All Things Astros and a whole lot more
Here’s a few bits of news to consider as the Astros head out on the road and try to win two last series.
♦♦♦ The Astros might be heading toward Dallas (Arlington, whatever), but the Tom Lawless has said he won’t go to Dallas any more this season. With 200 innings under his belt, Dallas Keuchel is being given the rest of the year off. Nice, I suppose, but it hurts Houston’s chances of getting to 73 wins.
The only real drama left in the Astros season — aside from the final win total — is whether Jose Altuve wins the franchise’s first-ever batting title. Right now, Altuve sits at .345 (with an .840 OPS). Second in the AL is the Tigers’ Victor Martinez, who is batting .334, which is right about where he’s been hovering for the past week or so. Provided Martinez keeps going 1 for 3 with a walk every night, Altuve would have to go 0-for-22 to drop his average to the same place.
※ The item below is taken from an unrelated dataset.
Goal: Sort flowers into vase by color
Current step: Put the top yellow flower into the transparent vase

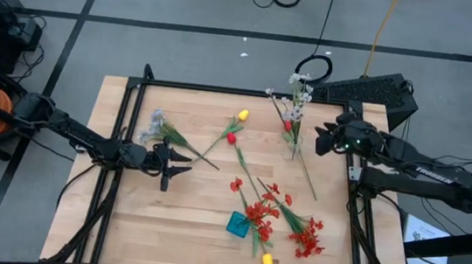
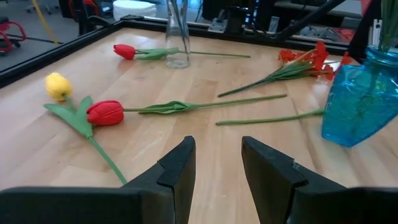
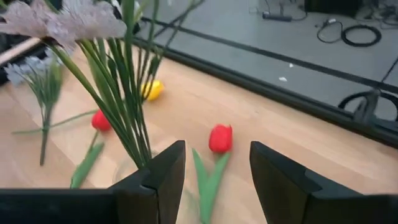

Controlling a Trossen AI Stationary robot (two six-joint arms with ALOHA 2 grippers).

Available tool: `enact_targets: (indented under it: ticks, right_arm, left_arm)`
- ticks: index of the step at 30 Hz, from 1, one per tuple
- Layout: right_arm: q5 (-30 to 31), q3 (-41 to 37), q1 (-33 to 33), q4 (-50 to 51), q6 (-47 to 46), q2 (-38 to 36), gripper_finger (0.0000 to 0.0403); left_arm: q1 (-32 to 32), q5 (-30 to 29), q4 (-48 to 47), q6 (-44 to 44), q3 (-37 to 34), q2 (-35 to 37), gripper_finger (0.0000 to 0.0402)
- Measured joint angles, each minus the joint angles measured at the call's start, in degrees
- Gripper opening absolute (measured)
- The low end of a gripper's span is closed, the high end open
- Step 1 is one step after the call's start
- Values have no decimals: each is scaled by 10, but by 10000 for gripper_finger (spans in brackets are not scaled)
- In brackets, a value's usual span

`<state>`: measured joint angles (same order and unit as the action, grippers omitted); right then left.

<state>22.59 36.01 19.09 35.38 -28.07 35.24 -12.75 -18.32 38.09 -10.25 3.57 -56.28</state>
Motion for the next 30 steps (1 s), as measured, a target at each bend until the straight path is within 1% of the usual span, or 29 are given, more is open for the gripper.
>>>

♦♦♦ Jarred Cosart is now 13-10. He was 9-7 when the Astros shipped him to South Beach. If Luhnow had kept Cosart, Houston would almost certainly have three starting pitchers with winning records and more than 10 wins. Right now, Keuchel has 12 wins and Collin McHugh has 11 wins. Not sure the last time that happened, but I’m guessing Roy Oswalt, Roger Clemens and Andy Pettitte were involved. (Trivia: In that particular year, the Astros had five pitchers who were 10-game winners with records at .500 or better. Name them all.)
Of course, if the Astros hadn’t traded Cosart, we all would not be enjoying the fine play of Jake from State Farm. I mean Jake Marisnick. Since coming over for Cosart and Enrique Hernandez (ah, Kike, we hardly knew ye) along with minor leaguers and a draft pick, Marisnick has steadily improved offensively. I think he went something like 3-for-a week and a half. He put up an unimpressive OPS of .625 in August. But he’s put up an OPS of .785 thus far in September.
I don’t think he’s either hitter. I’m guessing his a low to mid .700s OPS guy, say .720 to .740. But his fielding has been amazing. I can think of one bad play he’s made, although apparently he has two errors. Between him and Springer, Dexter Fowler should get used to playing balls off the left field scoreboard.
♦♦♦ This one is for Becky: Jonathan Villar has a range factor or 4.21. Of shortstops with at least 500 innings (roughly one-third of a season) played this year in MLB, his range factor ranks 10th. But of those 10 players, his fielding percentage (.950) is by far the worst. The next worse is Milwaukee’s Jean Segura, who has a .975 fielding percentage and a range factor of 4.45 in about twice as many innings. Like Segura, Villar can’t hit, doesn’t get on base and has no real power.
Just so you know, Marwin Gonzalez has a 3.86 range factor and a .982 fpct. Doesn’t get to many balls, but makes the play on the ones he does. And Gregorio Petit has a 4.09 range factor with a .972 fielding percentage is a small sample size. Petit has a .732 OPS and Gonzalez a .705 OPS. Marwin strikes out slightly less than the other two.
While I’m sure Villar and his low cost will be in camp (unless traded), I’d guess he’s no longer the bridge to Carlos Correa.
♦♦♦ If Brent Strom is a genius for what he’s done with the starters, we have to wonder how much time he’s spending with the relievers. Houston’s bullpen ERA of 4.80 is by far the worst in the AL. Yet, there are some bright spots.
I don’t know what the Cubs were doing to Jose Veras, but his ERA and WHIP in Houston have been very good. Tony Sipp came off the scrap heap in San Diego and has been magnificent in Houston. I guess this is the return karma for the Astros giving away J.D. Martinez. Chad Qualls has been lights out against anyone but Oakland. Jake Buchanan (who apparently is not from State Farm) has slowly improved through the season. After a horrible April and a kinda crummy May, Josh Fields has turned things around (other than a couple of bad outings in August).
In total, Houston has blown 24 save opportunities. Only the Rockies make us look good. And that’s pretty bad. Which brings me to my final observation …
♦♦♦ At 69-87 with six games to go, it seems a foregone conclusion that Houston will hit the 70-win mark. Four more wins (hey, the Astros have been making a habit of winning series lately) would put Houston at 73-89. That’s going from losing more than 110 to not losing 90. That’d be amazing.
But if Houston could have converted even one-third of those blown save opportunities, this would be a .500 team.
Let that sink in. If Houston would have had more George Springer, a healthy Matt Albers, a healthy Jesse Crain for even half the season, less Jonathan Villar … if, if, if, if. My guess is Houston is right about where it belongs, somewhere from 71-73 wins. But it seems the Astros are just a few moves from .500 or better.